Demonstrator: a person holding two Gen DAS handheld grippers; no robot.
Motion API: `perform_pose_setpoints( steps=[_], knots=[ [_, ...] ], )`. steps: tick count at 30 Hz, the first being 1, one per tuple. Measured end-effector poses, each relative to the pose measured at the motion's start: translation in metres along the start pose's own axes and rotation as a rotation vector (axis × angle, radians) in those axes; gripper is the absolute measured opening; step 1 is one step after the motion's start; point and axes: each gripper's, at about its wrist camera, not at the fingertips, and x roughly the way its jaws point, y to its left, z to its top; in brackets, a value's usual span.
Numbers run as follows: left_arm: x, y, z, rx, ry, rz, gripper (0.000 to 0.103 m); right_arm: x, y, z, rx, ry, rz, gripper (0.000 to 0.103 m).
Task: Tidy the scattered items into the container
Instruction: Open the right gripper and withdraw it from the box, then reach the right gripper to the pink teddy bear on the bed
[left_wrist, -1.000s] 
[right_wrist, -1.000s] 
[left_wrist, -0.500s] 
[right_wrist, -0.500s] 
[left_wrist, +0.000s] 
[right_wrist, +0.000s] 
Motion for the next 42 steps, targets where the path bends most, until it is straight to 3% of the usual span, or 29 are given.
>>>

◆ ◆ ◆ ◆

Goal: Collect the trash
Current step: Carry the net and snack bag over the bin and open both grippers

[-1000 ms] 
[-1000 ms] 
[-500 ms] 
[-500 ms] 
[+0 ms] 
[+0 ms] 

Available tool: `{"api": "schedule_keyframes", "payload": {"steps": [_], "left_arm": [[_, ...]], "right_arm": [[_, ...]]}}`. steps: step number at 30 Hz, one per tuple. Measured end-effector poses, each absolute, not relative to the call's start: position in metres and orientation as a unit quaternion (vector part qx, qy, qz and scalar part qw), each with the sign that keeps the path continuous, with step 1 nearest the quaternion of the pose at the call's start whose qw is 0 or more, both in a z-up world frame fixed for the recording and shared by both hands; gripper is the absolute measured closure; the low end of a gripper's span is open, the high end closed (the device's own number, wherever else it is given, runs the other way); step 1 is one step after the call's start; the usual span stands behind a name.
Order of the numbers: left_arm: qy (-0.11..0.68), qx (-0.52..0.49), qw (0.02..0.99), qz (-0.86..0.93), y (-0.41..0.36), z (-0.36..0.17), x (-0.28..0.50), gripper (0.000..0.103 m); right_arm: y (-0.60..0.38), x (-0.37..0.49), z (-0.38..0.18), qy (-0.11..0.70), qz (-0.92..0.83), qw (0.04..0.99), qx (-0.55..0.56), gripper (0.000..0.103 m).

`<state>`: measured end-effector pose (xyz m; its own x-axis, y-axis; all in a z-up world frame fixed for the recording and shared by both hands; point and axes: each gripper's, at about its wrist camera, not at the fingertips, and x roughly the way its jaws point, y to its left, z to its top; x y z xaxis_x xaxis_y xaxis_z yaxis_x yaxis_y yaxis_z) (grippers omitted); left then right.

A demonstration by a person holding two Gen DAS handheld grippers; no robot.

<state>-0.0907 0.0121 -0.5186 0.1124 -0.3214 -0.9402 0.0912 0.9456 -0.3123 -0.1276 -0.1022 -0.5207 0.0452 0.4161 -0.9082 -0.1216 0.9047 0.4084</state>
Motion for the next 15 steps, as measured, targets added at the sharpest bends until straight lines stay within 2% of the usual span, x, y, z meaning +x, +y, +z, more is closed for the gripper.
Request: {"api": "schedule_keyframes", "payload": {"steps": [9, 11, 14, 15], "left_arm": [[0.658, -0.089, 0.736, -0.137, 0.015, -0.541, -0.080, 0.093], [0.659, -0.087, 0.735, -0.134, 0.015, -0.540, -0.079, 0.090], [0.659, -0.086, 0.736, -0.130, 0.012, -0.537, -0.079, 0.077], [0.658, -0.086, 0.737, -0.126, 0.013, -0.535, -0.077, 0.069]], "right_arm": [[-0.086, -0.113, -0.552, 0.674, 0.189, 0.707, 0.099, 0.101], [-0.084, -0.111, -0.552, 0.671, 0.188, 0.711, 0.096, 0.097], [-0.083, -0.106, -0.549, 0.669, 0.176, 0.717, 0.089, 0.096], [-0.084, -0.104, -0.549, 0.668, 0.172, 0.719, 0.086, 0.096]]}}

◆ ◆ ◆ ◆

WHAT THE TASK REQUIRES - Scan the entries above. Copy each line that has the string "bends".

TASK RESPONSE -
Motion for the next 42 steps, targets where the path bends most, until it is straight to 3% of the usual span, or 29 are given.
Motion for the next 15 steps, as measured, targets added at the sharpest bends until straight lines stay within 2% of the usual span, x, y, z meaning +x, +y, +z, more is closed for the gripper.

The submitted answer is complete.